13歳の頃に両親が人造人間に殺されたのをきっかけに復讐を決意、ワイス卿の下で(ゲームキーパー)をしながら腕を磨き、5年を経て仇である人造人間を相討ちで斃すも、自身も首に致命傷を負い死亡。その場に居合わせたピーベリーに回収され、人造人間として生まれ変わる。それからほどなくしてワイス卿の本性を知り、さらにレイスの豹変によりエーデルを失い、さらには自分が憎むべき対象である人造人間になったことを知ってしまう。人造人間に翻弄され命を奪われたエーデルを弔った後、「自身を含めた全ての人造人間を破壊」するためにピーベリーと共に旅立った。
ロンドンでは切り裂きジャックことリッパー=ホッパーとエグゾスケルトンを装備したレイスと激突し、辛くも勝利するが、その時に受けた傷により大破してしまう。だが、この一連の出来事で「仇討としての憤怒と憎しみ」としてではなく、「命を弄び生死を歪めるがため、人造人間はあってはならない」として人造人間を世界から消すことを決意した。
この後の戦いのために、更なる強化改造が必要と判断され、ピーベリーによって大改造を受ける。
「運動神経機能特化型」であり、相手が視認不可能な速さでの移動と攻撃が可能な他、電流をガルバーニ電流に変換して電磁誘導によりそれを物理的な力場とし、身体が物理的に切り落とされてもその部分を動かす事が出来る。大改造後は頭部のみを残し、それ以外の身体のすべてがガルバーニ電流で構成されるという文字通りの異形となった。
死体卿との最終決戦に勝利するも、ヒューリー自身も機能を停止。ジョン=ドゥには自分の目標だった「全ての人造人間の破壊」を、ピーベリーにはジョンの事を、アシュヒトにはエルムを、アバーラインにはヴァイオレットへの遺言をそれぞれに託した。残された頭部はピーベリーの手によってエーデルとレイスの墓に埋葬された模様。
コンセプトは『復讐の聖者』。作者が、『るろうに剣心 -明治剣客浪漫譚-』の雪代縁とは違った復讐キャラは描けないかと思ったのが誕生のきっかけである。名前の「ヒューリー(Fury)」は「激昂」、「フラットライナー(FLATLINER)」は心電図で死亡を表す「FLATLINE」を意味する。
エルム=L=レネゲイド(人造人間)/7(ズィーベン)
『THE ANOTHER TALE OF FRANKENSTEIN』の主人公の1人、および読み切り版『DEAD BODY and LOVER』の主人公。人造人間。ドイツ・インゴルシュタット出身。身長145cm。体重38kg。8月5日生まれ。年齢は自称23歳(没年齢13歳で、人造人間になって10年とされていた)。B型。

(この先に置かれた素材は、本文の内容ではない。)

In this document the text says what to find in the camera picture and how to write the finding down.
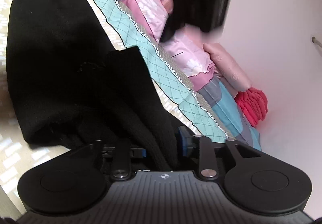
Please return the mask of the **black pants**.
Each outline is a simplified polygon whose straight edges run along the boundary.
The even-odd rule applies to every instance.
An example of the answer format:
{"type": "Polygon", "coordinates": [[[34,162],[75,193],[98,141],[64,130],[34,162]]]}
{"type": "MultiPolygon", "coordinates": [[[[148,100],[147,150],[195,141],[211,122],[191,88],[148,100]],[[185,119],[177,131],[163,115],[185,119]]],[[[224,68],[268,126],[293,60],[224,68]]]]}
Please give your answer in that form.
{"type": "Polygon", "coordinates": [[[87,0],[13,0],[6,69],[30,145],[131,139],[152,170],[193,168],[139,48],[116,50],[87,0]]]}

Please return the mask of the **teal grey striped pillow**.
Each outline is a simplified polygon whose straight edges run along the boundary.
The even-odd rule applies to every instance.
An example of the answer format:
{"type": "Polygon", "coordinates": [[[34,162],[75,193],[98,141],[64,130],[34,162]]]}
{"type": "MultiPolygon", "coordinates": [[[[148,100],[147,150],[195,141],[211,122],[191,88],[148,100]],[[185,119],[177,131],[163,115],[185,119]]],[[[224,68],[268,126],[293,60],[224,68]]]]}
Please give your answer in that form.
{"type": "Polygon", "coordinates": [[[238,141],[261,150],[260,133],[251,126],[225,85],[216,77],[198,91],[238,141]]]}

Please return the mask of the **red blanket at headboard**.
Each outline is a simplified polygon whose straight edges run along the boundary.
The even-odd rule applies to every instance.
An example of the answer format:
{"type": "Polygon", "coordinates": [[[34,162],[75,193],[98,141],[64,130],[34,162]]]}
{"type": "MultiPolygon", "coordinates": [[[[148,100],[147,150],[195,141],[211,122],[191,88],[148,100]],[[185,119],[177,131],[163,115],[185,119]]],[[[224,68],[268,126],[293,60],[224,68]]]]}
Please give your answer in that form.
{"type": "Polygon", "coordinates": [[[238,92],[235,101],[252,127],[256,128],[259,121],[266,118],[268,101],[263,91],[251,87],[245,92],[238,92]]]}

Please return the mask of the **peach pink pillow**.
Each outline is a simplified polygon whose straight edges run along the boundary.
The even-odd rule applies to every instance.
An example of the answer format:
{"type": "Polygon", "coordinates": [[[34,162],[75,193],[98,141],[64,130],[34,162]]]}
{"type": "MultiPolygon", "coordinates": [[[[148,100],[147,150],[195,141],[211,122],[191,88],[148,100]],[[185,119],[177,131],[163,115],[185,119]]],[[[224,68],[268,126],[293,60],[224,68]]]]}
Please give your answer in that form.
{"type": "Polygon", "coordinates": [[[221,44],[204,44],[203,50],[209,54],[219,72],[219,80],[233,98],[238,92],[245,92],[251,88],[252,82],[246,72],[221,44]]]}

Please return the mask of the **patterned bed quilt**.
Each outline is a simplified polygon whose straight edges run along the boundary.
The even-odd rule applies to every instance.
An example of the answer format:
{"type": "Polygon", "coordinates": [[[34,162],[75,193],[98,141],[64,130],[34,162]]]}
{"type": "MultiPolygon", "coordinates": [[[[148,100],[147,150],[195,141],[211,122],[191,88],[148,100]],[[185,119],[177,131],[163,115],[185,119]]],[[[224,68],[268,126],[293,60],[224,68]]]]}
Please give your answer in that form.
{"type": "Polygon", "coordinates": [[[178,126],[223,143],[231,134],[189,78],[118,0],[1,0],[1,171],[95,140],[178,163],[178,126]]]}

究極の8体の内の7体目「皮膚機能特化型」である。体力と戦闘力は子供並だが、皮膚を自在に調整(瞬間再生や真空密着)出来る能力を持っている。表皮がダメージを受けてもその下の真皮がダメージを受けない限りは瞬時に回復でき、さらに爪や髪の武器として攻撃することも可能。普段着ているドレスも本人の体組織から培養された素材で仕立てられた特注品で「エルムの身体の一部」と認識されており、同時に再生する。
アシュヒトも知らなかったが、実は人造人間のエルムは、アシュヒトの幼馴染のエルムとは別人であり、エルムを亡くしたショックからアシュヒトの精神を守る為に数千に及ぶストックパーツをつなぎあわせてアシュヒトの父・ゲバルトが造った「エルムの代用品」であることが終盤に明かされた。そのため、「とんでもなくアホ」(ゲバルト談)であるが、エルムの人格は「劣化した誰か」ではなく、正真正銘「エルム自身から発生した人格」である。その事を理解し、過去は取り戻せないことを悟ったアシュヒトにより代用品としてではない一人の存在として受け入れられた。
寄せ集めで不安定な身体に緻密な機能特化型を組み込んだことによる機能不全・経年劣化を起こし、最終決戦の後日談ではアシュヒトに見守られながら、文字通りに眠るように機能を停止した。
コンセプトは『聖なる身代わり』。モデルは『武装錬金』で没になったまひろの影武者の武装錬金の案の一つ。名前の「エルム」は花言葉の「信頼」、「レネゲイド」は「背教者」を意味する。
Dr.ピーベリー(ヒルデガルド=ピーベリー)
声 - 柚木涼香
人間。ドイツ・インゴルシュタット出身。身長173cm。体重59kg。1月30日生まれ。年齢27歳前後。AB型。
かつてはポーラールートにてゲバルドの助手として数々の人造人間開発を行っており、特に脳神経系統の施術を得意とし彼女が手掛けた人造人間は人格が破壊されていても生前の記憶はほぼ完全に保持されている。死亡したヒューリーを人造人間に改造した張本人。
恋仲であったジョン=ドゥを失うきっかけとなったDr.リヒターを激しく憎み、それゆえDr.リヒターの成果の結晶(とピーベリーは解釈していた)機能特化型人造人間8体の抹殺を目的としている。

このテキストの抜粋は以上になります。